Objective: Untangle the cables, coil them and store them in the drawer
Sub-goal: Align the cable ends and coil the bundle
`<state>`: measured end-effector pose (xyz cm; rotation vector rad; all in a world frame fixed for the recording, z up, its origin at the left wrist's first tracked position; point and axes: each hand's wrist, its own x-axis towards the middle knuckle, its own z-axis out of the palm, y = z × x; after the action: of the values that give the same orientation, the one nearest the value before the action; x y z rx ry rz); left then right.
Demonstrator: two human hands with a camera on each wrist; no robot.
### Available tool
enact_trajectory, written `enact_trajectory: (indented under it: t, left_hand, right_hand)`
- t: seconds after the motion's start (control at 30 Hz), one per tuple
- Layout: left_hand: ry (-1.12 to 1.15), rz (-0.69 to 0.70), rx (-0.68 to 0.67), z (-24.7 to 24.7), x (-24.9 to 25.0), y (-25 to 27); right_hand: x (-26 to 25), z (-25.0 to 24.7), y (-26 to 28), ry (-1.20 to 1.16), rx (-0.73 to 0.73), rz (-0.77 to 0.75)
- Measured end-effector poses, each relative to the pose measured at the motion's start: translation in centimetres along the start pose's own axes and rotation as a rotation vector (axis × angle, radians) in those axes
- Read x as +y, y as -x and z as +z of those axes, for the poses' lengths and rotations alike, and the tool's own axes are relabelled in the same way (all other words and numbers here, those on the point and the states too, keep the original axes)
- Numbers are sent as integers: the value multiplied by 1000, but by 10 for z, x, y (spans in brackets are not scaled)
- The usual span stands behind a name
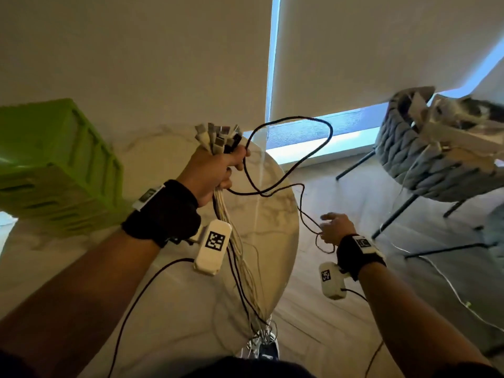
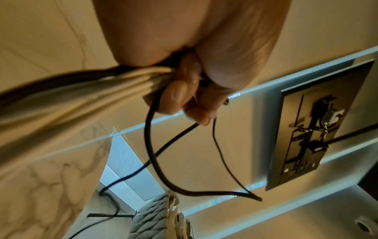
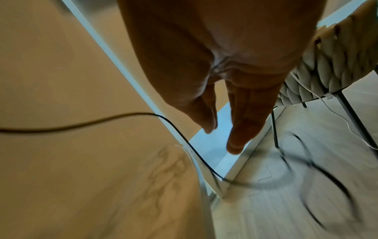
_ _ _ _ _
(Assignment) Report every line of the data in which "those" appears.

(Exercise answer)
- Measured end-effector poses, each relative to the pose measured at the motion's start: translation in centimetres along the start pose's own axes and rotation as a rotation vector (axis × angle, radians) in those axes
- Read x as +y, y as -x and z as +z of those axes, for the poses' lengths and rotations alike, and the tool's own axes are relabelled in the same way (all other words and numbers here, those on the point and the states too, keep the original axes)

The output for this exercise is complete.